Pharmacy benefit managers (PBMs) have garnered significant attention from Congress, the media, and the public. The original 1,547-page Continuing Resolution bill contained numerous provisions to regulate them; The New York Times has been running a series titled “The Middlemen” to criticize them; and Elon Musk asked, “What is a PBM?” to his 210 million followers on X on Tuesday.

PBMs, hired by insurance plan sponsors to manage prescription drug benefits, compete by lowering premiums to gain business. For instance, the average annual growth rate of Medicare Part D premiums was only 0.7% from 2010 to 2023, far below inflation. This remarkable stability is attributable to PBMs.

The PBM business model dictates that they are adversaries to drug manufacturers and pharmacies. PBMs affect the revenues of branded drug manufacturers by controlling the placement of their drugs on formularies—favorably placed drugs enjoy high sales volumes. PBMs also influence the revenues of pharmacies by determining the reimbursement amounts they receive.

For branded drugs, PBMs make money through rebate retention. Congress established safe harbor protections that exempt drug rebates from the federal anti-kickback statute. Holding the net price equal, PBMs would favor high-list-price-high-rebate drugs over low-list-price-low-rebate drugs because PBMs can retain larger rebates. The safe harbor is the root cause of rising list prices and high patient cost sharing (when it’s tied to the list price).

For generic drugs, PBMs profit from spread pricing—charging plan sponsors a high price while paying pharmacies a low price. This is like intermediaries in other industries that charge upstream players more than they pay downstream players. However, due to the administrative complexity inherent in insurance transactions, generic drugs, with their low costs and predictable nature, are not insurable and should be transacted directly between patients and pharmacies, much like how oil changes are paid for.

Insurance regulations mandate the coverage of generic drugs, including some over-the-counter drugs, and limit the use of Health Savings Accounts. These regulations invite PBMs to profit from spread pricing, leading to higher spending, premiums and cost sharing, as well as lower reimbursements to pharmacies. Not surprisingly, cash-pay prices at direct-pay platforms are often lower than prices involving insurance and PBMs.

PBM-related provisions in the original Continuing Resolution bill, including delinking PBM revenue from drug prices and banning spread pricing, aim to support pharmacies and align incentives between PBMs and plan sponsors. However, they fail to address the root causes of rebate retention and spread pricing: the safe harbor protections and insurance regulations, respectively.

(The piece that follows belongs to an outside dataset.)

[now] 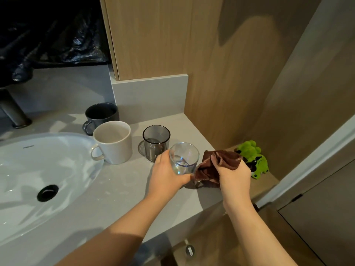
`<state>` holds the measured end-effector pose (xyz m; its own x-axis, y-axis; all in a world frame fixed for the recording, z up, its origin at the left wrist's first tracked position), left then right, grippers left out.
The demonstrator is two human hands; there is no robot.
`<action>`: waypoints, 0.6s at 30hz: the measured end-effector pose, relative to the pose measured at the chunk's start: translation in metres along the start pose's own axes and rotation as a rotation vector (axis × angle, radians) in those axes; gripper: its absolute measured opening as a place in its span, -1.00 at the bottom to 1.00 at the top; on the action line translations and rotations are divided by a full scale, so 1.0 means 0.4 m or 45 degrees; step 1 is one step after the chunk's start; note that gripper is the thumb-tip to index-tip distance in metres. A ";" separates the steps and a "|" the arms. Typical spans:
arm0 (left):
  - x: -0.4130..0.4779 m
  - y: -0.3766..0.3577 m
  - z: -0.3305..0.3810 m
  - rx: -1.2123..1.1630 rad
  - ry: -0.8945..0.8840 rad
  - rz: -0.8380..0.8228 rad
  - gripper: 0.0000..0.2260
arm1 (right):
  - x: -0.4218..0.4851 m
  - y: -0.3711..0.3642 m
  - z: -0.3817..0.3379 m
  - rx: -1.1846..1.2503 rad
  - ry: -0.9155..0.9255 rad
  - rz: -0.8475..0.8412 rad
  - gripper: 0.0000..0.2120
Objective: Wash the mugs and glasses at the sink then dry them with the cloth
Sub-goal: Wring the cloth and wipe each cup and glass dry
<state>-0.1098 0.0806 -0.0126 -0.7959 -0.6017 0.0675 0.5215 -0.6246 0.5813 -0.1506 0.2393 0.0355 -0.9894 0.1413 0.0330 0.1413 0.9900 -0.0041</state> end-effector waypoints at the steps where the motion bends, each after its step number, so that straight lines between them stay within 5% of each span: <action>1: -0.001 0.000 -0.001 0.016 0.005 -0.043 -0.20 | -0.002 -0.004 -0.005 -0.001 0.012 -0.006 -0.75; 5: -0.008 0.051 -0.001 0.037 0.008 -0.218 -0.16 | -0.007 -0.024 -0.020 0.015 0.003 -0.039 -0.77; 7: 0.000 0.105 0.000 0.106 -0.008 -0.218 -0.35 | -0.005 -0.037 -0.032 0.001 -0.005 -0.068 -0.84; 11: 0.054 0.215 0.040 0.094 -0.114 0.153 -0.80 | 0.011 -0.065 -0.065 -0.105 0.070 -0.100 -0.85; 14: 0.115 0.229 0.082 0.389 -0.342 0.204 -0.66 | 0.022 -0.092 -0.074 -0.189 0.077 -0.131 -0.87; 18: 0.180 0.180 0.082 0.704 -0.330 -0.209 -0.23 | 0.026 -0.116 -0.074 -0.307 0.065 -0.158 -0.92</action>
<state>-0.1398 0.0086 0.0606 -0.9368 -0.3364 0.0959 0.2055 -0.3073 0.9292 -0.1665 0.1949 0.0657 -0.9976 0.0124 0.0687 0.0287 0.9702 0.2407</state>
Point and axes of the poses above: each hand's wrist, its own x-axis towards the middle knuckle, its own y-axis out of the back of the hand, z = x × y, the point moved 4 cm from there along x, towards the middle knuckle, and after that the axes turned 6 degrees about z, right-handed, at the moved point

Moreover, some provisions would weaken PBMs’ ability to contain premiums, leading to higher spending for both plan sponsors and patients. As Professors Joey Mattingly, David Hyman, and I discussed in JAMA Health Forum, every player in the drug supply chain seeks to make money, and there is no concrete evidence that weakening PBMs would benefit patients, except in cases where insurance and PBMs are bypassed entirely for certain drug transactions.

Questionable behaviors of healthcare players are often driven by bad rules of the game—unintended consequences from well-intentioned laws. Our new Congress, which will assume office on Friday, should focus on removing bad rules to improve the PBM game rather than applying Band-Aid solutions to the players.